Software Restriction Policy to keep malware away

Published: 2010-06-07
Last Updated: 2010-06-07 16:17:25 UTC
by Manuel Humberto Santander Pelaez (Version: 1)
1 comment(s)

Windows is an operating system that has controls that preserve the safety of equipment. These security policies are configured using Global Policy Objects that apply to all computers in the domain. There is a specific group of these directives called Software Restriction Policies, which have the ability to restrict the type of software running on computers. It is a cheap and quick way to set restrictions on the ability of users to execute programs.

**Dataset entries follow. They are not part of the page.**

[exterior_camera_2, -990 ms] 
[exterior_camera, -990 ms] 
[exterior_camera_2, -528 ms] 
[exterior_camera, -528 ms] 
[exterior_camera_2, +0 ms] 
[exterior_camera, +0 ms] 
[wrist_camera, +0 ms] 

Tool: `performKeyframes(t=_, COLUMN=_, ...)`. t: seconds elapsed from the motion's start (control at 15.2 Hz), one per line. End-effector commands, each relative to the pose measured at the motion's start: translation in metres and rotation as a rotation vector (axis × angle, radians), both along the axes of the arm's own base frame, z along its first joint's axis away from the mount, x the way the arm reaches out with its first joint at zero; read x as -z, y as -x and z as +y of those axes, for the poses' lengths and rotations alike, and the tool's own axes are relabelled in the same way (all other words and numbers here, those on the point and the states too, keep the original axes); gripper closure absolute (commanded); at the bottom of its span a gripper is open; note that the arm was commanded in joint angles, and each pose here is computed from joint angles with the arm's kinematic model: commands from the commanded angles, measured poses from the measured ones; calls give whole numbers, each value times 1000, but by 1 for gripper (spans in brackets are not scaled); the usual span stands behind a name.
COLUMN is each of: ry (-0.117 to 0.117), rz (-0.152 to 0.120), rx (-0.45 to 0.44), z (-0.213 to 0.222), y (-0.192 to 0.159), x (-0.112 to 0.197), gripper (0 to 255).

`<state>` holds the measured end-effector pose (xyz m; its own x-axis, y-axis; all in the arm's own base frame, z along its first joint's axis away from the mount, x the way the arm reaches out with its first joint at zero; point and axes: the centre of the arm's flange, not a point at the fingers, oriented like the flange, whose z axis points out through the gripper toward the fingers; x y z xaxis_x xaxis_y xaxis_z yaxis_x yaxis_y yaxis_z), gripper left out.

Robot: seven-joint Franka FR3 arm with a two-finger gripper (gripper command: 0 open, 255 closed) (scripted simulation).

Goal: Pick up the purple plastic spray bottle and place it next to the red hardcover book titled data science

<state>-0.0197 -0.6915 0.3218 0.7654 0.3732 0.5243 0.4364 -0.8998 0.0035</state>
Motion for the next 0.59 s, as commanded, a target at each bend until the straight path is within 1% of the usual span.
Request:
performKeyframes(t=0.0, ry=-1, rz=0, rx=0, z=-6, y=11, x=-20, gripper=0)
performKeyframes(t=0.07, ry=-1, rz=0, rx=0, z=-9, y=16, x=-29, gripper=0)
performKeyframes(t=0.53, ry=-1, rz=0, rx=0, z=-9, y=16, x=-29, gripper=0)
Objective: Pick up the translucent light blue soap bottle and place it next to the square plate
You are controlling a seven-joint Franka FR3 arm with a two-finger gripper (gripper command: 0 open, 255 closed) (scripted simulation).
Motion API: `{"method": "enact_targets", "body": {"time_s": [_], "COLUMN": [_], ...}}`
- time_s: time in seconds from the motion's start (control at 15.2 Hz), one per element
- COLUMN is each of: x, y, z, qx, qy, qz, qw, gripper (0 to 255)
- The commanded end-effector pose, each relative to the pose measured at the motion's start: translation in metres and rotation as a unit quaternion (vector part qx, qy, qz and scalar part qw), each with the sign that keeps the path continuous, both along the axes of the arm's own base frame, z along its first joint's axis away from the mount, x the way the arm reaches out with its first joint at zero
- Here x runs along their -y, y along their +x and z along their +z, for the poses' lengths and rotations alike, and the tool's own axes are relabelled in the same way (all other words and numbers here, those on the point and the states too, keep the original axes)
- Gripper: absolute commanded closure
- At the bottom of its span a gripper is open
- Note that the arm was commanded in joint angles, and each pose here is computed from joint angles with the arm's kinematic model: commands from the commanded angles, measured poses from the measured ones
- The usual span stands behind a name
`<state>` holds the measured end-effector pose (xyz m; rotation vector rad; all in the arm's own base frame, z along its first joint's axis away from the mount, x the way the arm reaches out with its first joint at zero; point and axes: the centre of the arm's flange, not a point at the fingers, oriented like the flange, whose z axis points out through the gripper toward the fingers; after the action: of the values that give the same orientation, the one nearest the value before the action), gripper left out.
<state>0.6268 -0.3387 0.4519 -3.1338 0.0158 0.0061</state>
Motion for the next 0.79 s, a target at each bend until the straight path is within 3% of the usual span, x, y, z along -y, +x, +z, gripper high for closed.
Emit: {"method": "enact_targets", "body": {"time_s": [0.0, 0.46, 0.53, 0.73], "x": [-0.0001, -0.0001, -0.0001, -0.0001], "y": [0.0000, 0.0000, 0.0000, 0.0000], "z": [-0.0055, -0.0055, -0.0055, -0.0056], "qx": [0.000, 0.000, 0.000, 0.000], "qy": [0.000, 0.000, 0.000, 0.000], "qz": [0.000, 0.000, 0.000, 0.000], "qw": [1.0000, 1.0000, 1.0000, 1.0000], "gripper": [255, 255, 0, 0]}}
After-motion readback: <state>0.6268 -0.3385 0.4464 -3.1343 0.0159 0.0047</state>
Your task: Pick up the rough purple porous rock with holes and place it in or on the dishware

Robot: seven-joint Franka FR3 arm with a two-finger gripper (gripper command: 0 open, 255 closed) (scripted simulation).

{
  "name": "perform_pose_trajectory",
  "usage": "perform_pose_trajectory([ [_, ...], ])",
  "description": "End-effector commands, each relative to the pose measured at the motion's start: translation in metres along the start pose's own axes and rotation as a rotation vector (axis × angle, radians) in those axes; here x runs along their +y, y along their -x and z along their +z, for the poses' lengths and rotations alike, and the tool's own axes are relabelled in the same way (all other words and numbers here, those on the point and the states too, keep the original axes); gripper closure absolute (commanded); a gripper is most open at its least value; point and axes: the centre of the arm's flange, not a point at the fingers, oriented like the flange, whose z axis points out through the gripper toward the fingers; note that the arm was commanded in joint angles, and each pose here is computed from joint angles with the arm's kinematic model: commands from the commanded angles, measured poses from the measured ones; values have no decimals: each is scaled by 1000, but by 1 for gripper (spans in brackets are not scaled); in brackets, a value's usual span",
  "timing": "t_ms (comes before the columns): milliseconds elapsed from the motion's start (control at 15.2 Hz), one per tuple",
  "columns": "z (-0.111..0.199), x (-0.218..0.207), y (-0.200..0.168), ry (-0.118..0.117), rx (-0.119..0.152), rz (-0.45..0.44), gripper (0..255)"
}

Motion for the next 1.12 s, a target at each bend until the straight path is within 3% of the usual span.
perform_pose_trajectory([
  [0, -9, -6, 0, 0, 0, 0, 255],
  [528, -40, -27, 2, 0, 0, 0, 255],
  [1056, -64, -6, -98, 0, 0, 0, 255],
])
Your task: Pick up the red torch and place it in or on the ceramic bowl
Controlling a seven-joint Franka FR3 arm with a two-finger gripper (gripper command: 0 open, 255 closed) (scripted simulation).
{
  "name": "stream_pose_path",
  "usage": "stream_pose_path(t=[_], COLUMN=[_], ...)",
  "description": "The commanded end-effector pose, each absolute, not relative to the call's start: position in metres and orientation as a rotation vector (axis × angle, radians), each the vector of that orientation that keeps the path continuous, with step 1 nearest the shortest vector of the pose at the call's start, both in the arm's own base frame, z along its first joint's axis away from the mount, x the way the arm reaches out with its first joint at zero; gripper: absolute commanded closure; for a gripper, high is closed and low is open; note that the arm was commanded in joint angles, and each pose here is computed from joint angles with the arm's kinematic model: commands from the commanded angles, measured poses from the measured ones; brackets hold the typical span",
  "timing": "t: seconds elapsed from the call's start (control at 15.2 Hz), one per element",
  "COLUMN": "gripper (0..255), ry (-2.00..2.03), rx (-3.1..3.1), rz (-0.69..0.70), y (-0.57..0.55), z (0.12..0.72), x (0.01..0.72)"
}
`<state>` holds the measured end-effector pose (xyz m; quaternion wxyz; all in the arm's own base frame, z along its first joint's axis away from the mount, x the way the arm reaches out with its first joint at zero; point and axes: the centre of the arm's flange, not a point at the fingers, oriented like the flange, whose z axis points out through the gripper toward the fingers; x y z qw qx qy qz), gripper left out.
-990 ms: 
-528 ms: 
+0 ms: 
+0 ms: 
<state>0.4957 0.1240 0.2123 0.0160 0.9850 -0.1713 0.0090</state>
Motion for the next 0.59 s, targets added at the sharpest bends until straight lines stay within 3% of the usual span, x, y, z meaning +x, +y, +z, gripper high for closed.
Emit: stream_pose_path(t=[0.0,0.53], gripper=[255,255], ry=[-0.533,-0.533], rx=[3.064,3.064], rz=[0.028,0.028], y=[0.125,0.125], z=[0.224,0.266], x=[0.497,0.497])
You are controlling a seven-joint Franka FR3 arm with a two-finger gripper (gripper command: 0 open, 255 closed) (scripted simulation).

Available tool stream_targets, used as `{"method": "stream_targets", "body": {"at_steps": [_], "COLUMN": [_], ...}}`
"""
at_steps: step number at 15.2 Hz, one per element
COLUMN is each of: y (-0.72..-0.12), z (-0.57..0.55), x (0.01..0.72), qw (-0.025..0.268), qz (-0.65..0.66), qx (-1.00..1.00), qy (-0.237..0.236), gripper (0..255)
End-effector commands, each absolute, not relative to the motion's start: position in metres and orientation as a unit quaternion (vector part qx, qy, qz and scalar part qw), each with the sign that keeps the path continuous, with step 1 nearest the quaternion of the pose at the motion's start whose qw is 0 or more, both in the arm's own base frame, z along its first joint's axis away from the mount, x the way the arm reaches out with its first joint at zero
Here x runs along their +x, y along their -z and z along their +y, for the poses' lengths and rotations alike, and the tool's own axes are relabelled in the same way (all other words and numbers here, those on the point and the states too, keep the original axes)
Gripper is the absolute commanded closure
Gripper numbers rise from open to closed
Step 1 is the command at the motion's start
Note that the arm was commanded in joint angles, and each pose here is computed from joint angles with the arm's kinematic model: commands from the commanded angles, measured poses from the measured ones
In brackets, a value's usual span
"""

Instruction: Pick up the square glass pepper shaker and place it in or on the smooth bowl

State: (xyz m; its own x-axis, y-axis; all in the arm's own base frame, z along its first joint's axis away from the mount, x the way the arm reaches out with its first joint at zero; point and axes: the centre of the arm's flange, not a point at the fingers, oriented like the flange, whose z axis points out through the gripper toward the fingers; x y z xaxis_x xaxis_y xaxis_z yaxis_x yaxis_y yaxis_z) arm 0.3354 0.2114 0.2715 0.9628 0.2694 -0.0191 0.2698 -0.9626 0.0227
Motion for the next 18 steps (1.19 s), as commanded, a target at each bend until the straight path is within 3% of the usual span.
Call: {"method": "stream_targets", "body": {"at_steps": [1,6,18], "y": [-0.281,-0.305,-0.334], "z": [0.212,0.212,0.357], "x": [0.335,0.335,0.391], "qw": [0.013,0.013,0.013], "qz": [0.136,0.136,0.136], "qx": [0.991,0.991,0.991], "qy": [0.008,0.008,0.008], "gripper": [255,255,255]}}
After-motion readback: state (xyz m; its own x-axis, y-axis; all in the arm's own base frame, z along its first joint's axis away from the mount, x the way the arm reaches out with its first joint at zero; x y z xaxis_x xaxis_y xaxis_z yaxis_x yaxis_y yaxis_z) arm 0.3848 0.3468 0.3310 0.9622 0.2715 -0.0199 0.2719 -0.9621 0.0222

We have received a report of a piece of malware that poses as a flash postcard downloaded from the Tarjetasnico website ( This malware is responsible for disabling any existing restrictions on the computer configured inside the Software Restriction Policy and also downloads the real malware from a website in Germany.

The initial program is run and sets up the following registry key:

Registry Path Key Value
HKLM\Software\Policies\Microsoft\Windows\Safer\CodeIdentifiers DefaultLevel 262144

The number 262144 indicates a SAFER_LEVELID_FULLYTRUSTED level, which means that all execution policy are Unrestricted, so that any program can be run no matter of what restrictions are in place.

Please enforce the permissions to this registry key and its value of 0 on computers of your company so it cannot be modified by users and restriction policies remain active.

-- Manuel Humberto Santander Peláez  |  | | msantand at isc dot sans dot org

1 comment(s)


Writing to this section of the registry would require administrator or system rights. The first step in SRP guidance is to remove administrator rights so malware (or the user) can't simply drop itself into an allowed location or edit the registry.